Dataset content:
* * * *
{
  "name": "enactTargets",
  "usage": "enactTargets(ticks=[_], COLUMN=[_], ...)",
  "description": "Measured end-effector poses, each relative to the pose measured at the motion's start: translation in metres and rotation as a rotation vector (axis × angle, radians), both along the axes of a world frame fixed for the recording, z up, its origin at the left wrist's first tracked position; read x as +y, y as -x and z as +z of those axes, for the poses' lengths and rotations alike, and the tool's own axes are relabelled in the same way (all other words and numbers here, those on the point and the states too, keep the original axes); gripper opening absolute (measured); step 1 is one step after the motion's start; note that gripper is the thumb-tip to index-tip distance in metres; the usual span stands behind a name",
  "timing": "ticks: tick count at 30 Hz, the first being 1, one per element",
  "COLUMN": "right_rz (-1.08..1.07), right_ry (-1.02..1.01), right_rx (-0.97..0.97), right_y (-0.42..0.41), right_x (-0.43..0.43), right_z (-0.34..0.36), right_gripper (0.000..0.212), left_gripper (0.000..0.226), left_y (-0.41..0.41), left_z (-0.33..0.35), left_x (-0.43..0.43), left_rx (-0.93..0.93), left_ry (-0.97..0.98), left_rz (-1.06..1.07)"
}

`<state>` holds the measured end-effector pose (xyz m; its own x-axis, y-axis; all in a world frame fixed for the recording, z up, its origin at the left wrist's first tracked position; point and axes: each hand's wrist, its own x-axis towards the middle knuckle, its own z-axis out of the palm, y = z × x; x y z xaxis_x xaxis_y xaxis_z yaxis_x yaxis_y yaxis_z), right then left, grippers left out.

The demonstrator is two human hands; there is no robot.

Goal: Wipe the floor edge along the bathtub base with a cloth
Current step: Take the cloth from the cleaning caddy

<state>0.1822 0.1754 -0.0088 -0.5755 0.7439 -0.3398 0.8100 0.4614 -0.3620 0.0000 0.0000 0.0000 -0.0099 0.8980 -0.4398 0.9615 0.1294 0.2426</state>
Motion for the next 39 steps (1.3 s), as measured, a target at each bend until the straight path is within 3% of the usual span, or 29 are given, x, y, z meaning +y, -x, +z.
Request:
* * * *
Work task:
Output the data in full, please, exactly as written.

Worked solution:
{
  "name": "enactTargets",
  "usage": "enactTargets(ticks=[_], COLUMN=[_], ...)",
  "description": "Measured end-effector poses, each relative to the pose measured at the motion's start: translation in metres and rotation as a rotation vector (axis × angle, radians), both along the axes of a world frame fixed for the recording, z up, its origin at the left wrist's first tracked position; read x as +y, y as -x and z as +z of those axes, for the poses' lengths and rotations alike, and the tool's own axes are relabelled in the same way (all other words and numbers here, those on the point and the states too, keep the original axes); gripper opening absolute (measured); step 1 is one step after the motion's start; note that gripper is the thumb-tip to index-tip distance in metres; the usual span stands behind a name",
  "timing": "ticks: tick count at 30 Hz, the first being 1, one per element",
  "COLUMN": "right_rz (-1.08..1.07), right_ry (-1.02..1.01), right_rx (-0.97..0.97), right_y (-0.42..0.41), right_x (-0.43..0.43), right_z (-0.34..0.36), right_gripper (0.000..0.212), left_gripper (0.000..0.226), left_y (-0.41..0.41), left_z (-0.33..0.35), left_x (-0.43..0.43), left_rx (-0.93..0.93), left_ry (-0.97..0.98), left_rz (-1.06..1.07)"
}

`<state>` holds the measured end-effector pose (xyz m; its own x-axis, y-axis; all in a world frame fixed for the recording, z up, its origin at the left wrist's first tracked position; point and axes: each hand's wrist, its own x-axis towards the middle knuckle, its own z-axis out of the palm, y = z × x; x y z xaxis_x xaxis_y xaxis_z yaxis_x yaxis_y yaxis_z), right then left, grippers left out.

The demonstrator is two human hands; there is no robot.

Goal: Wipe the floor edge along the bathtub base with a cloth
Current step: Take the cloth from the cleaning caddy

<state>0.1822 0.1754 -0.0088 -0.5755 0.7439 -0.3398 0.8100 0.4614 -0.3620 0.0000 0.0000 0.0000 -0.0099 0.8980 -0.4398 0.9615 0.1294 0.2426</state>
Motion for the next 39 steps (1.3 s), as measured, a target at each bend until the straight path is within 3% of the usual span, or 29 are given, x, y, z meaning +y, -x, +z.
Request:

What this exercise required is now done.